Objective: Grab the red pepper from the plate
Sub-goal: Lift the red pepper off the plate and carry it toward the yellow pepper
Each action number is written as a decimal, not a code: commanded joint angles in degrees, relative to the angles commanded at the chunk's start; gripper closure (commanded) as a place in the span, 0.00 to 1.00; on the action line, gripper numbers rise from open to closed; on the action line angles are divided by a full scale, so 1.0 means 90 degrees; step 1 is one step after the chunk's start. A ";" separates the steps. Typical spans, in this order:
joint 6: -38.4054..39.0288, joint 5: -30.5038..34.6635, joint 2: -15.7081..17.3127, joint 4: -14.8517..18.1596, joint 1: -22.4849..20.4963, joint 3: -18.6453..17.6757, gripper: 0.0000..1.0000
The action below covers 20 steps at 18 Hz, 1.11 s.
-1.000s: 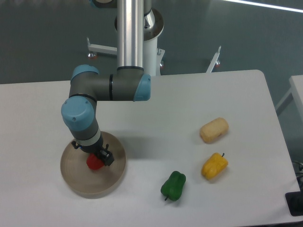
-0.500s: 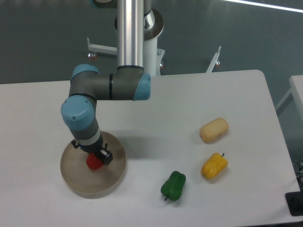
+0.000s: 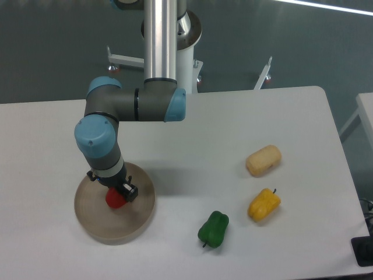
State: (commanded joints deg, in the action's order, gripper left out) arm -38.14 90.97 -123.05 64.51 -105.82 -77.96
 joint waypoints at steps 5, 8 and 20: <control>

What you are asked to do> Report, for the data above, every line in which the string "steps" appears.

Solution to the problem>
Each action number is written as a decimal, not a code: commanded joint angles in degrees, relative to the angles commanded at the chunk's start; gripper closure (commanded) as a place in the span, 0.00 to 1.00; on the action line, gripper numbers rise from open to closed; on the action line angles are divided by a full scale, so 1.0 means 90 degrees; step 1 is one step after the chunk's start. A ";" separates the steps. Typical spans, in this order:
The action below covers 20 steps at 18 Hz, 1.11 s.
 joint waypoints at steps 5, 8 and 20: <control>

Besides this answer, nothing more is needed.